Start of Block

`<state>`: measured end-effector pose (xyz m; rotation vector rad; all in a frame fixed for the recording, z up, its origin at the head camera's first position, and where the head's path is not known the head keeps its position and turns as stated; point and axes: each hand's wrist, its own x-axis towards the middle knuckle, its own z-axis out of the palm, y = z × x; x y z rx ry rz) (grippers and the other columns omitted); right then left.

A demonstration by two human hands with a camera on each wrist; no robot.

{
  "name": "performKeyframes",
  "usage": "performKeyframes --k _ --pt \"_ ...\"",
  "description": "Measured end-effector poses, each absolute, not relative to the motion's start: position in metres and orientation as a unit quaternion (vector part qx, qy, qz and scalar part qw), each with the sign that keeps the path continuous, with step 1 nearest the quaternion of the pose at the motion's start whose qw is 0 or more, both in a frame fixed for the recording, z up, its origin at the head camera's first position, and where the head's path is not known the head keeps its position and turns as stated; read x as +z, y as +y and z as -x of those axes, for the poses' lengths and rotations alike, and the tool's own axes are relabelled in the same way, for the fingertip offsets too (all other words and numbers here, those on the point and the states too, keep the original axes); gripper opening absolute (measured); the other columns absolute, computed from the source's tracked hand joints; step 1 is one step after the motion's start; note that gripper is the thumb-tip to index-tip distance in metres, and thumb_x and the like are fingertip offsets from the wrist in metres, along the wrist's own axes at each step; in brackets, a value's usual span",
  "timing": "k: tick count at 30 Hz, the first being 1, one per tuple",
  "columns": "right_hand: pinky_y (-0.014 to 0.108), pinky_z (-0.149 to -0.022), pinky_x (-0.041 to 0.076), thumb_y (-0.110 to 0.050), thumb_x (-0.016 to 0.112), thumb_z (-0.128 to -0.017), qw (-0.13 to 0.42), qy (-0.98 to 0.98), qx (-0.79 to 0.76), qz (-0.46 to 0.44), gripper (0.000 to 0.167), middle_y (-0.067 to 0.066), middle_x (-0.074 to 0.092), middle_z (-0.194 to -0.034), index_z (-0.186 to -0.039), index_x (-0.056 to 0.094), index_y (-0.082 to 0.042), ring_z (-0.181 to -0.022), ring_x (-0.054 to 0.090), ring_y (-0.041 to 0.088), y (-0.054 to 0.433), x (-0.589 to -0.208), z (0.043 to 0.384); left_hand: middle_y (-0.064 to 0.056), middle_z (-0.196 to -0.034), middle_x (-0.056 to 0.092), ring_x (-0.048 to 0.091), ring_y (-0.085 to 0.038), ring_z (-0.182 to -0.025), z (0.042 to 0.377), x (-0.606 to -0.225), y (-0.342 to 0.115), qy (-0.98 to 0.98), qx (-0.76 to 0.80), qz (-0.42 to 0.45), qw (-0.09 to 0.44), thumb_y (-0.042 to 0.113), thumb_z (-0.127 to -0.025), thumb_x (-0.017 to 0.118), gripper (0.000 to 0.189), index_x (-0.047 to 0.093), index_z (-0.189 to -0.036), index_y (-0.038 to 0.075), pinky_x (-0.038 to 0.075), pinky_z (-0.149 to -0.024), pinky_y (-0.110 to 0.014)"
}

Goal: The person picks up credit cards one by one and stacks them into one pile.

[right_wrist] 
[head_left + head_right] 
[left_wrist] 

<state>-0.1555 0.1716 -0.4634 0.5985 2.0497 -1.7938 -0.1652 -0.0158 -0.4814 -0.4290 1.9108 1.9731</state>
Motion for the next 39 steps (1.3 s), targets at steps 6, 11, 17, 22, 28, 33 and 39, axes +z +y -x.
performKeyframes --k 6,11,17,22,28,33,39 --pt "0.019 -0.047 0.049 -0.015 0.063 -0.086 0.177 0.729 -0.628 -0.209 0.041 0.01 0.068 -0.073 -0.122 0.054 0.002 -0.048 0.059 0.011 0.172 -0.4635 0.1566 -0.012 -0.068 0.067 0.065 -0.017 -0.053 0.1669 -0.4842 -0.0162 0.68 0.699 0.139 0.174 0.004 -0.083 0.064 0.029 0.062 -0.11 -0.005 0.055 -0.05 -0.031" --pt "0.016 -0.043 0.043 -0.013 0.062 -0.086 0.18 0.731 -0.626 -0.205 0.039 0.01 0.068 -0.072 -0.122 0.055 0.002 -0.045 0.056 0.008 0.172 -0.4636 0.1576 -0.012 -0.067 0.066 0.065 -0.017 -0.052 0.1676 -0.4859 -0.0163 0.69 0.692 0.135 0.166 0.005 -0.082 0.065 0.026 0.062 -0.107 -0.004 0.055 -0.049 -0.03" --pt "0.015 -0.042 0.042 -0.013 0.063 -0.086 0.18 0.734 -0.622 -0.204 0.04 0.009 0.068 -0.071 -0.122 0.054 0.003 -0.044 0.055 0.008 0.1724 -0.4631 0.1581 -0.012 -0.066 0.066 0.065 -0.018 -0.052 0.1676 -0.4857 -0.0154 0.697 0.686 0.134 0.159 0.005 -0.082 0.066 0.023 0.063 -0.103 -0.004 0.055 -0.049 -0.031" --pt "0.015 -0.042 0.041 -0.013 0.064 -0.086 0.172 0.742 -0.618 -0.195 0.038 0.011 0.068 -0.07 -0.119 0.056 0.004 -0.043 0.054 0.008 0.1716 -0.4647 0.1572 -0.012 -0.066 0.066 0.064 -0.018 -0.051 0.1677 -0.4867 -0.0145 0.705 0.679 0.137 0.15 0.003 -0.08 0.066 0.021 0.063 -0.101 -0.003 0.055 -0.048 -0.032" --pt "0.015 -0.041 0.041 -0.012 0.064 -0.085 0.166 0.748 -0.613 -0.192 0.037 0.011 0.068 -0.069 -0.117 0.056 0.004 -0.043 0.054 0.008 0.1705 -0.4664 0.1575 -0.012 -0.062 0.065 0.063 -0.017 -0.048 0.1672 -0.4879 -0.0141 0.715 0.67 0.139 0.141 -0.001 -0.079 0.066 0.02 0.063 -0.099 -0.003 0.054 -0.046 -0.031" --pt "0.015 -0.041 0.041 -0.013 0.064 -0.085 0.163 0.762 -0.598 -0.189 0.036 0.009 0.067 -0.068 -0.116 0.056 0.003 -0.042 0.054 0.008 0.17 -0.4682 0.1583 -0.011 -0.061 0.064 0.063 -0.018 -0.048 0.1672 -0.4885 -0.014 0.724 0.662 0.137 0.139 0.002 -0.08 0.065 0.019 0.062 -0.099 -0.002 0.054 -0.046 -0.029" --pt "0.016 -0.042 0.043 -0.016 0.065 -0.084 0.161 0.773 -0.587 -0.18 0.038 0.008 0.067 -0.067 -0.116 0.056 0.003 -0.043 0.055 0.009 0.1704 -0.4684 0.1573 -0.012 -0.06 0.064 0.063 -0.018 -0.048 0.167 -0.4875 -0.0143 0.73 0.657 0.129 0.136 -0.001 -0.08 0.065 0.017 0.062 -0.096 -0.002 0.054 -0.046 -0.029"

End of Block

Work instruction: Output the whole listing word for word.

Problem solution:
`<state>`: measured end-effector pose (xyz m; rotation vector rad; all in a frame fixed for the recording, z up, its origin at the head camera's first position, and where the head's path is not known the head keeps its position and turns as stated; point and axes: each hand's wrist, its own x-axis towards the middle knuckle, its own z-axis out of the palm, y = z × x; x y z rx ry rz) (grippers and the other columns omitted); right then left.

A demonstration by two human hands with a camera on each wrist; no robot.

{
  "name": "performKeyframes",
  "usage": "performKeyframes --k _ --pt \"_ ...\"",
  "description": "Measured end-effector poses, each absolute, not relative to the motion's start: position in metres and orientation as a unit quaternion (vector part qx, qy, qz and scalar part qw), each with the sign that keeps the path continuous, with step 1 nearest the quaternion of the pose at the motion's start whose qw is 0 or more, both in a frame fixed for the recording, z up, its origin at the head camera's first position, and where the head's path is not known the head keeps its position and turns as stated; read x as +z, y as +y and z as -x of those axes, for the poses' lengths and rotations alike, and the tool's own axes are relabelled in the same way, for the fingertip offsets too (all other words and numbers here, those on the point and the states too, keep the original axes); gripper opening absolute (measured); the other columns absolute, computed from the source's tracked hand joints; step 1 is one step after the motion's start; note that gripper is the thumb-tip to index-tip distance in metres, and thumb_x and the like are fingertip offsets from the wrist in metres, along the wrist's own axes at each step; in brackets, a value's usual span",
  "timing": "k: tick count at 30 Hz, the first being 1, one per tuple",
  "columns": "right_hand: pinky_y (-0.014 to 0.108), pinky_z (-0.149 to -0.022), pinky_x (-0.041 to 0.076), thumb_y (-0.110 to 0.050), thumb_x (-0.016 to 0.112), thumb_z (-0.128 to -0.017), qw (-0.13 to 0.42), qy (-0.98 to 0.98), qx (-0.79 to 0.76), qz (-0.46 to 0.44), gripper (0.000 to 0.167), middle_y (-0.067 to 0.066), middle_x (-0.074 to 0.092), middle_z (-0.194 to -0.034), index_z (-0.186 to -0.039), index_x (-0.056 to 0.094), index_y (-0.082 to 0.042), ring_z (-0.181 to -0.022), ring_x (-0.054 to 0.090), ring_y (-0.041 to 0.088), y (-0.054 to 0.433), x (-0.589 to -0.208), z (0.043 to 0.384); left_hand: middle_y (-0.064 to 0.056), middle_z (-0.196 to -0.034), middle_x (-0.056 to 0.092), ring_x (-0.048 to 0.091), ring_y (-0.085 to 0.038), ring_z (-0.182 to -0.025), z (0.042 to 0.377), x (-0.606 to -0.225), y (-0.342 to 0.115), qy (-0.98 to 0.98), qx (-0.76 to 0.80), qz (-0.42 to 0.45), qw (-0.09 to 0.44), thumb_y (-0.042 to 0.113), thumb_z (-0.127 to -0.025), thumb_x (-0.017 to 0.118), gripper (0.000 to 0.189), index_x (-0.047 to 0.093), index_z (-0.189 to -0.036), index_y (-0.038 to 0.075), pinky_x (-0.038 to 0.075), pinky_z (-0.149 to -0.024), pinky_y (-0.110 to 0.014)"
}

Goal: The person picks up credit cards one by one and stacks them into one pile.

[right_wrist] 
[head_left + head_right] 
[left_wrist] 

<state>-0.1555 0.1716 -0.4634 0.5985 2.0497 -1.7938 -0.1652 -0.0158 -0.4814 -0.4290 1.9108 1.9731</state>
Motion for the next 39 steps (1.3 s), targets at steps 6, 11, 17, 22, 28, 33 and 39, axes +z +y -x.
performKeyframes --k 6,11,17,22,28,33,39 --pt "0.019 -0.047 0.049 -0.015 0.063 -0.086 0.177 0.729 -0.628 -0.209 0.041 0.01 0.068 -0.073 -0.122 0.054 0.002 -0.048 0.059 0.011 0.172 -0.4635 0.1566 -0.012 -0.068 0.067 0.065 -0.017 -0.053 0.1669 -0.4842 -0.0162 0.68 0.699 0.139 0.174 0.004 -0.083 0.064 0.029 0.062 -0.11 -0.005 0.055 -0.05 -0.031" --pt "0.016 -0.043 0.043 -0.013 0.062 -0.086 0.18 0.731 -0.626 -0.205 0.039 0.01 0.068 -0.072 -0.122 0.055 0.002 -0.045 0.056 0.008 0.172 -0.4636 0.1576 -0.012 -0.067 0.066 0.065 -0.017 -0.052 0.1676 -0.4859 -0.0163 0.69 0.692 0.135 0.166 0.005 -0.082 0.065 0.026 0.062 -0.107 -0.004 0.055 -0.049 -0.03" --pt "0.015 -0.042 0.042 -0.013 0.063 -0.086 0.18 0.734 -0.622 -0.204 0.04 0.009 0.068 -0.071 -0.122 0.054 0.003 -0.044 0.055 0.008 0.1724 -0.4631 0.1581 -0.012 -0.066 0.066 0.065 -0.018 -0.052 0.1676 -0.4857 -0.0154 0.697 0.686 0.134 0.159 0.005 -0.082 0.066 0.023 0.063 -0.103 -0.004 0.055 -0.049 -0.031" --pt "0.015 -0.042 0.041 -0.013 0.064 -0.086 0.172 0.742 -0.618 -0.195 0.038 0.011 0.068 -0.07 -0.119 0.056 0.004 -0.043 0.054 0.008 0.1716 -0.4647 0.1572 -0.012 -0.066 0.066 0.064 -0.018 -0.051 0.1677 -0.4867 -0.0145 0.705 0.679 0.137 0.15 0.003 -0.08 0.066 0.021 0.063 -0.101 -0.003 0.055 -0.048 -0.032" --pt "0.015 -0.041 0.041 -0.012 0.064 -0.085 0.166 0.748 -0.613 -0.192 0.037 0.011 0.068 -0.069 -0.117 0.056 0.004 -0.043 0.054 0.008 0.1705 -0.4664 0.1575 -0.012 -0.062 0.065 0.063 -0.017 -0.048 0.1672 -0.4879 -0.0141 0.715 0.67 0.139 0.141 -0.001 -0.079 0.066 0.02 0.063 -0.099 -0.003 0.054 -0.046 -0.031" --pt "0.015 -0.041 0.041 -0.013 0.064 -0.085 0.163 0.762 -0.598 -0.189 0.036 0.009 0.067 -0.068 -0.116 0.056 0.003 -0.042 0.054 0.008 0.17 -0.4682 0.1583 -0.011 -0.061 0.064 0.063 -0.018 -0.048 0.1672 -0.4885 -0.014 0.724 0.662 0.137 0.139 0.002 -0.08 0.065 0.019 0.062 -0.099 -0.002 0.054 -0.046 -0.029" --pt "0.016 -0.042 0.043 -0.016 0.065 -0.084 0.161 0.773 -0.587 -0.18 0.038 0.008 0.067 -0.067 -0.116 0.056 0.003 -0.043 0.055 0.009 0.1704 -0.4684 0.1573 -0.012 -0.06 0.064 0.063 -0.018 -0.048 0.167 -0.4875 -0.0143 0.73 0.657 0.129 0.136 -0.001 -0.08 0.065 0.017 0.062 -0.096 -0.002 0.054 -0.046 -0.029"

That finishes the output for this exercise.